** Available data follows **

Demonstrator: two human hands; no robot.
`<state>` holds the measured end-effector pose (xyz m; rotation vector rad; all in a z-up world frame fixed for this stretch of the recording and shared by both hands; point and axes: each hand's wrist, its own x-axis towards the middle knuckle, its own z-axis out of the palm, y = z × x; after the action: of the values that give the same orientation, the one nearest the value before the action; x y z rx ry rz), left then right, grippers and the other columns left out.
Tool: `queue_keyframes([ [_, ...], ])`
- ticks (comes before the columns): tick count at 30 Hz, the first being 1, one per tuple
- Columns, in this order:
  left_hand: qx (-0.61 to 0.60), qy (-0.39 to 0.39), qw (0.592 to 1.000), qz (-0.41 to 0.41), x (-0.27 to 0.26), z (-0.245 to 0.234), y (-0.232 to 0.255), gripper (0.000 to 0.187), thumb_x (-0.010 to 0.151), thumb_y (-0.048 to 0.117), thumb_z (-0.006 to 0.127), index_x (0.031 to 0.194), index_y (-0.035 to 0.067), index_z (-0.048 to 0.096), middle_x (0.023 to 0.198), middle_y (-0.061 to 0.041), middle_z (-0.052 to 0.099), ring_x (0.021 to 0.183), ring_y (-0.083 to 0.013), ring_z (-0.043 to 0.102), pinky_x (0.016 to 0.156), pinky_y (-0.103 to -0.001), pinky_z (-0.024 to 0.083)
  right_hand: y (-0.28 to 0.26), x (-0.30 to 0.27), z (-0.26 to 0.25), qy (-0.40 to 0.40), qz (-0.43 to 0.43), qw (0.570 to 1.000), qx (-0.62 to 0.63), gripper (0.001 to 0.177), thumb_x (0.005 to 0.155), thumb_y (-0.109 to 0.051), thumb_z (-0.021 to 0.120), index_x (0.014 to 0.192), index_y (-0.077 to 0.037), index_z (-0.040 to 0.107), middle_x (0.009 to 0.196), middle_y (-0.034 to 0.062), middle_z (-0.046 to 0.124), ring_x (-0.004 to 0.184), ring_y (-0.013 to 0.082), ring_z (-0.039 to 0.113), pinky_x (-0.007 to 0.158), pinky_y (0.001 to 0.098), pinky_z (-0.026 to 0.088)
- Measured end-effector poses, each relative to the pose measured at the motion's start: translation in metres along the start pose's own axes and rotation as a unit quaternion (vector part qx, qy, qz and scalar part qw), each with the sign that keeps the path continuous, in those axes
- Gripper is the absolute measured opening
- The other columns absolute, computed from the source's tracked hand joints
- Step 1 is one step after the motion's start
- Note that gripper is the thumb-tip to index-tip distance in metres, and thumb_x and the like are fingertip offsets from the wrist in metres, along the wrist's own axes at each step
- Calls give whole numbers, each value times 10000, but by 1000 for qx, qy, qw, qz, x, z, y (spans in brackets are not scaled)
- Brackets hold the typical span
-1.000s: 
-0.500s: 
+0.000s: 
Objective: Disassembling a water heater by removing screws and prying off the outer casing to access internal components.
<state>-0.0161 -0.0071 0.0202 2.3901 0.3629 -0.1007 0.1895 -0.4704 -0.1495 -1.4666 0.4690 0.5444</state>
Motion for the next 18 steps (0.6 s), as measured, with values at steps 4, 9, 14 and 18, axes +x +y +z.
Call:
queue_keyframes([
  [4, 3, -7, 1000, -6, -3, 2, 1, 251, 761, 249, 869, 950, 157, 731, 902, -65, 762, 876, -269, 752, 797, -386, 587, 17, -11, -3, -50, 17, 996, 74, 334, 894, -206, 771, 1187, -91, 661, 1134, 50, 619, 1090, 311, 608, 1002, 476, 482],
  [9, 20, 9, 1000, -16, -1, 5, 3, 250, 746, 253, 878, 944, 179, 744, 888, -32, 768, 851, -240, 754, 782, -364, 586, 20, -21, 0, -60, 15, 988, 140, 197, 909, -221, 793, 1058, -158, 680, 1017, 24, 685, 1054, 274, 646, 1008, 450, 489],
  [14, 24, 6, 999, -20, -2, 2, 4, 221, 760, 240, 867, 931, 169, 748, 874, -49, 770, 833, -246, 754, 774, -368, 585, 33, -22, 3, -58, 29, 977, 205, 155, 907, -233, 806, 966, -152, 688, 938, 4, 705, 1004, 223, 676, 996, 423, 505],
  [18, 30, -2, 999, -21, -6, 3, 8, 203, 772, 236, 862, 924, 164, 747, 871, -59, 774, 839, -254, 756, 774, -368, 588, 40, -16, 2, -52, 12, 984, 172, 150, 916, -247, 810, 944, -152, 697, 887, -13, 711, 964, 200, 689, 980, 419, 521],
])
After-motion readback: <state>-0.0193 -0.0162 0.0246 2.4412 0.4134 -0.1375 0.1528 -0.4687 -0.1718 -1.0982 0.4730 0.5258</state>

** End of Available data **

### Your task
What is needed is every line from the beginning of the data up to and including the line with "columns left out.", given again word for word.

### Response
Demonstrator: two human hands; no robot.
`<state>` holds the measured end-effector pose (xyz m; rotation vector rad; all in a z-up world frame fixed for this stretch of the recording and shared by both hands; point and axes: each hand's wrist, its own x-axis towards the middle knuckle, its own z-axis out of the palm, y = z × x; after the action: of the values that give the same orientation, the one nearest the value before the action; x y z rx ry rz), left then right, grippers and the other columns left out.

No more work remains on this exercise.